Tredici Pietro racconta in conferenza stampa, all’indomani del debutto a Sanremo 2026 con “Uomo che cade”. Le parole della cantautore bolognese. A cura di Paola Tosetti
Tredici Pietro porta al Festival di Sanremo il brano “Uomo che cade”, una canzone che racconta il valore del fallimento e del tentativo. «Questo brano parla di quanto è bello cadere», spiega l’artista, sottolineando quanto gli errori siano parte fondamentale del percorso di crescita. «Se ho la fortuna di essere intervistato è perché ci ho provato tante volte, e una mi è andata bene. Sono caduto tante volte. È importante non dire mai di no a sé stessi ma provarci sempre».
Il titolo inizialmente era diverso: «Inizialmente si chiamava “bimbo che cade” perché non mi sentivo di denominarmi uomo». Poi è arrivata una nuova consapevolezza: «Per me uomo che cade è uomo che tenta, uomo che cade provandoci. L’esistenza è un vortice… voglio mettere in evidenza che la caduta è la figlia diretta del tentativo, del provarci.
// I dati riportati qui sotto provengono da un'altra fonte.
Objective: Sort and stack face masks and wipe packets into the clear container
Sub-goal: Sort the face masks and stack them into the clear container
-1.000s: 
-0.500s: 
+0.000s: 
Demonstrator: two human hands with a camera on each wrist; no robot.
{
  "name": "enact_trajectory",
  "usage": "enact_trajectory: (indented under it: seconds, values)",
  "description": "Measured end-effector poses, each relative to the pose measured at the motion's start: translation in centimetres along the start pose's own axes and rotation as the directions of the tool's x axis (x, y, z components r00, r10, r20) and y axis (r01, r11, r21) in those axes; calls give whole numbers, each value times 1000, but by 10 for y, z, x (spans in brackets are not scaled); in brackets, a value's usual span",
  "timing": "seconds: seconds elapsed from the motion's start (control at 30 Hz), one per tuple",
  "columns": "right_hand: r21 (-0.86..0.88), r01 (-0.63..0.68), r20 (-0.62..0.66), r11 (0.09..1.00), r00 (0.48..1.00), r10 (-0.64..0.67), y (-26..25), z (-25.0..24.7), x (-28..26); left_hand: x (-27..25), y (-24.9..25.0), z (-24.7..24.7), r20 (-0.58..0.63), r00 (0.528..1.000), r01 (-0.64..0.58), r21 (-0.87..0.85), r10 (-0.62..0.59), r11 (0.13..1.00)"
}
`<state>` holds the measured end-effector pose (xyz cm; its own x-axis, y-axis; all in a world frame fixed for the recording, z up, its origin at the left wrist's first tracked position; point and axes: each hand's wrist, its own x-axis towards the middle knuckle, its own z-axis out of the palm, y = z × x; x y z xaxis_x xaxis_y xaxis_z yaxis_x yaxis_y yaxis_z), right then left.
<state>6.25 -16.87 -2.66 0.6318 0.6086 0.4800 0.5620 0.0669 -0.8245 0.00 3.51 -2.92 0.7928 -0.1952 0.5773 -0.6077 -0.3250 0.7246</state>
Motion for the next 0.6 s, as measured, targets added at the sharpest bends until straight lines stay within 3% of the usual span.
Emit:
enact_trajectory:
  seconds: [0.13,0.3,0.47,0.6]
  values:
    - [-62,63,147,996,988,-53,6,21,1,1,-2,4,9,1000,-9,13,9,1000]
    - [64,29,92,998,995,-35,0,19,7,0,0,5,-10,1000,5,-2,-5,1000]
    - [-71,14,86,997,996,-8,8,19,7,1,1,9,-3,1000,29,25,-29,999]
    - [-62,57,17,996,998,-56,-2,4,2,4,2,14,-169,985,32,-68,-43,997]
O ci proviamo noi o non ci proverà nessuno per noi». Un messaggio che diventa universale: in fondo, siamo tutti uomini che cadono.
Parlando del rapporto con il padre, Gianni Morandi, Tredici Pietro esprime grande stima ma anche il desiderio di affermare la propria identità: «Il mio intento è continuare a fare capire che io sono io, non sono mio padre, anche se lo reputo un complimento bellissimo».
Tra i ricordi più intensi di questa esperienza sanremese, ciò che lo emoziona di più è il contatto con i giovani: «Una delle cose più belle che mi porto a casa da questo festival, la cosa che mi sta facendo commuovere è stare con i ragazzi… sento tanto vicini a me e alla mia storia i bambini e i ragazzi che incontro».